## Instructions for the task
How many lines in the listing contain the word "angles"? Reply with the number alone.
(Given information begins)
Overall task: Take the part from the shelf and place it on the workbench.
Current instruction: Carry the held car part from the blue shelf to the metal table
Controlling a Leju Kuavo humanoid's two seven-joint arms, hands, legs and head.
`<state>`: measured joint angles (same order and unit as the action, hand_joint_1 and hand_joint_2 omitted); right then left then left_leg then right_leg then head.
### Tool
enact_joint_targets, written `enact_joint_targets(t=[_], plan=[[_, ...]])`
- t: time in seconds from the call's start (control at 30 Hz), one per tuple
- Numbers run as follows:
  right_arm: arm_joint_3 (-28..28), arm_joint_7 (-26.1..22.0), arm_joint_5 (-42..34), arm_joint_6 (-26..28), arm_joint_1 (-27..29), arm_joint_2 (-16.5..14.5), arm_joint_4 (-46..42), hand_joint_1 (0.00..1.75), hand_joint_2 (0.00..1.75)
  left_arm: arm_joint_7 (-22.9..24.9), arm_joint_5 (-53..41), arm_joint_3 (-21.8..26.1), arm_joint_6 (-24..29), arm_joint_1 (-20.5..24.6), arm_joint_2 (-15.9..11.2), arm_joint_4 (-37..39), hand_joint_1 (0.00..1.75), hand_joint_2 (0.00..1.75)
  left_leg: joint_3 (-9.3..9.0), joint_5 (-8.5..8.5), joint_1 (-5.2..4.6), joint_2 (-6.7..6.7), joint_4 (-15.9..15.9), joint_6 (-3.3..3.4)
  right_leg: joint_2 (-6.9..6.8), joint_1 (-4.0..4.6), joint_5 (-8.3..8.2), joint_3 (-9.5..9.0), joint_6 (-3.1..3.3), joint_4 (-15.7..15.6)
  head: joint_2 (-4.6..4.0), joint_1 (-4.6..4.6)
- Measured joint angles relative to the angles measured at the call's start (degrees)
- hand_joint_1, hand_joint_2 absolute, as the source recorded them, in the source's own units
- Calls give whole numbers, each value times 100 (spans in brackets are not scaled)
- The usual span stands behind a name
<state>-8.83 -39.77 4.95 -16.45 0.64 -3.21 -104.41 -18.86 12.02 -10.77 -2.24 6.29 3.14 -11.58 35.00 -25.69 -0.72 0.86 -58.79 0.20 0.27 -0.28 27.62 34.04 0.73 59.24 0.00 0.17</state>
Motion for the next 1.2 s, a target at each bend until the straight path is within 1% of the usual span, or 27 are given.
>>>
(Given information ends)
## Result for this task
2